5 years 5 months 3 weeks ago Saturday, October 06 2018 Oct 6, 2018 October 06, 2018 9:00 AM October 06, 2018 in Pat Shingleton Column
By: Pat Shingleton:


Ampurdan is located in northeast Spain where intense winds blow from the Pyrenees. High pressure forces air through the mountain passes and warms by compression. Similar to California's Santa Ana winds, where wildfires burn because of these seasonal blasts, wind gusts reach 80 miles per hour.  Surrealist artist Salvador Dali had an unusual fascination with these winds, believing they could be utilized for an unusual purpose. Residents believed that the winds were so strong they could drive a man insane, referring to them as the "tramontane."  Prior to his death, nearly 30 years ago, Dali believed he could utilize this wind to power a pipe organ, which would be heard by residents throughout the area.  After his death, three Spanish entrepreneurs constructed a giant wind-powered organ originally designed by Dali. With $1.2 million, engineers at Ramon Llull University in Barcelona built two prototypes. A "wind accumulator" collected the mountain wind in a giant funnel that was pushed into a pressure regulator that blows through 500 pipes of the organ. The accumulator factors the winds unpredictability and permits the organ to "play itself" on windy days and lets the organist play it on calmer days. The organ was built near Dali's birthplace of Figueras. German composer Wolfgang Seifen first performed on the instrument in 2004. Finally, on October 13, 1917, 70,000 people gathered at Fatima, Portugal, to witness a miracle.
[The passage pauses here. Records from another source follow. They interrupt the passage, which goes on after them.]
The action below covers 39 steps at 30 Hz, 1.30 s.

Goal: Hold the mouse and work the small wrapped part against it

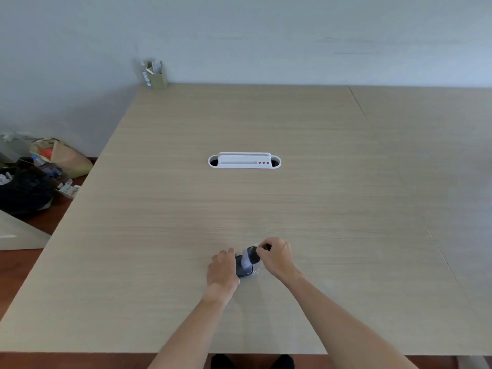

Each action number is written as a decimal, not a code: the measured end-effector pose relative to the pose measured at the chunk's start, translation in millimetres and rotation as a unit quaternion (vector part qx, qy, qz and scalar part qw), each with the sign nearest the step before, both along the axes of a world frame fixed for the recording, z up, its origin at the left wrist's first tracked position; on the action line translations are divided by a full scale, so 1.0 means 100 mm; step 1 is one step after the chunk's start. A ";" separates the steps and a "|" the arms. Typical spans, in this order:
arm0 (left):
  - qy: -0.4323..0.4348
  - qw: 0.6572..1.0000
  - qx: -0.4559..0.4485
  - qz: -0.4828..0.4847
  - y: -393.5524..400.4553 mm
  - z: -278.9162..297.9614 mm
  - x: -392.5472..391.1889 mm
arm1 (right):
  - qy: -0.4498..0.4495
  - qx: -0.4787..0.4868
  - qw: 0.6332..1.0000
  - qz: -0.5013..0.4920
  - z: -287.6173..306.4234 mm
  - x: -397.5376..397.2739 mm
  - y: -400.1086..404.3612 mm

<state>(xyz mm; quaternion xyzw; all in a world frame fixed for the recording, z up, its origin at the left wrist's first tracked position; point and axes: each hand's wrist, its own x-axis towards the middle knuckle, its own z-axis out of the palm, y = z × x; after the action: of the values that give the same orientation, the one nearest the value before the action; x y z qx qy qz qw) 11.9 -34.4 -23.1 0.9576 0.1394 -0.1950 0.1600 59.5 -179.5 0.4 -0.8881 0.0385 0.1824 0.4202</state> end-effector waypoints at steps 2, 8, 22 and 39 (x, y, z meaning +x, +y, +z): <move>-0.007 1.000 -0.005 -0.007 0.02 0.00 0.00 | 0.022 0.007 0.999 0.032 0.00 -0.05 0.00; -0.017 0.999 -0.002 -0.044 0.07 0.00 0.00 | -0.036 -0.092 0.994 0.037 -0.05 -0.13 -0.04; -0.043 0.995 -0.002 -0.085 0.10 -0.01 -0.07 | -0.014 -0.013 0.999 -0.032 -0.06 -0.20 -0.01; -0.023 0.997 -0.067 -0.021 0.07 -0.08 -0.17 | -0.019 -0.080 0.997 0.013 -0.07 -0.18 -0.01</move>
<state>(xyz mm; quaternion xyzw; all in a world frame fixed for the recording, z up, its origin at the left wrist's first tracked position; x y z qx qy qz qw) -4.9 -27.1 -31.3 0.9515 0.1023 -0.1855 0.2229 41.4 -180.2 -6.8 -0.9227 0.0334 0.1670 0.3460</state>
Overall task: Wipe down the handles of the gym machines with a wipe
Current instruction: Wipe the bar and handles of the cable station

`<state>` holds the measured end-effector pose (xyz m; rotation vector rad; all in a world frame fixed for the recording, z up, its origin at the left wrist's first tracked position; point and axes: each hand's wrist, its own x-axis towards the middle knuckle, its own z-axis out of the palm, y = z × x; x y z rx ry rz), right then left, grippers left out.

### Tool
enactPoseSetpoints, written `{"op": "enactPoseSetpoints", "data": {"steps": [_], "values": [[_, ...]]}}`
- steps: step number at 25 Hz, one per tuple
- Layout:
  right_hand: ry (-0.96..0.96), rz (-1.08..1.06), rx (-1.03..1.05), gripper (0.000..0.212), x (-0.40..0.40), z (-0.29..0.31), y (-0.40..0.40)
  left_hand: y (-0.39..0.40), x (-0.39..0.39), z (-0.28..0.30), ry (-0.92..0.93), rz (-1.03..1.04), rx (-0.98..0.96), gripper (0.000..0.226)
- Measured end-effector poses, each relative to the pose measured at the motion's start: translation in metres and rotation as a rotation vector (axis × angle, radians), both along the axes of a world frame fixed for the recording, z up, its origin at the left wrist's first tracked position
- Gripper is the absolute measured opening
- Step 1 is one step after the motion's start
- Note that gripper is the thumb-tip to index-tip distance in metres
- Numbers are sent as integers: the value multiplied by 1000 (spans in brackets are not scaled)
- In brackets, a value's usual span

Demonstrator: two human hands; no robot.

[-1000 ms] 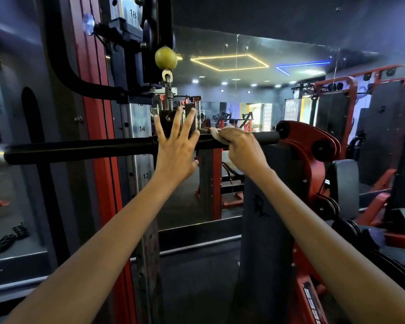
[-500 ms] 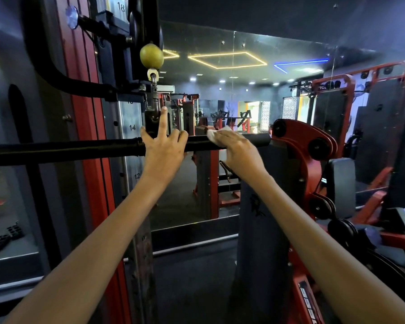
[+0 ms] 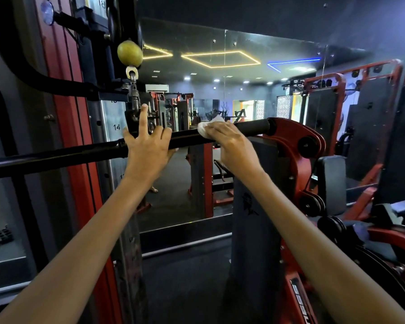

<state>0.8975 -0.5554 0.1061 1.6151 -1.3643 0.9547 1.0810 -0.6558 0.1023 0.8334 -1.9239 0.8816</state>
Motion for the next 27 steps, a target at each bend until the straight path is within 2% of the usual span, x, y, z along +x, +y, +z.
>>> {"op": "enactPoseSetpoints", "data": {"steps": [2, 5, 7, 11, 13, 19, 21, 25, 27], "values": [[-51, -89, -9, 49, -26, -1, 13, 0, 0, 0, -32, 23, -8, 51], [-201, -170, -35, 44, -59, -1, 24, 2, 0, 1, -49, 29, -15, 51], [-286, -180, -43, 43, -53, -2, 16, 3, -1, 1, -43, 26, -13, 50], [-131, 30, -36, 48, -7, -13, -5, 3, -1, 0, -35, 28, 5, 48], [-52, 75, -30, 49, -13, -13, -3, 3, -1, 0, -36, 32, 16, 48], [-171, -80, -56, 46, -73, -9, 27, 6, 1, 1, -59, 52, 14, 50], [-313, -39, -59, 41, -86, -4, 30, 8, 1, 1, -60, 53, 19, 50], [-935, 189, 2, 31, -91, 2, 20, 9, 1, 2, -60, 70, 41, 49], [-1040, 220, -84, 18, -86, -6, 17, 10, 1, 2, -68, 74, 56, 49]]}}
They testified that the sun became detached from the sky, rolling right and left as if it were falling upon the earth.  Lucia Santos and her two cousins Francisco and Jacinta Marto testified that five months earlier the Virgin Mary appeared to the three young children as they were the only ones to witness her that day.  During this solar phenomena Father Ignatius Pereira, who was nine years of age at the time, reported that objects around them reflected colors of the rainbow and after ten minutes the sun returned its original location, but without brilliance. Monsignor Quareman noted that what appeared to be white flower petals fell and disappeared before landing.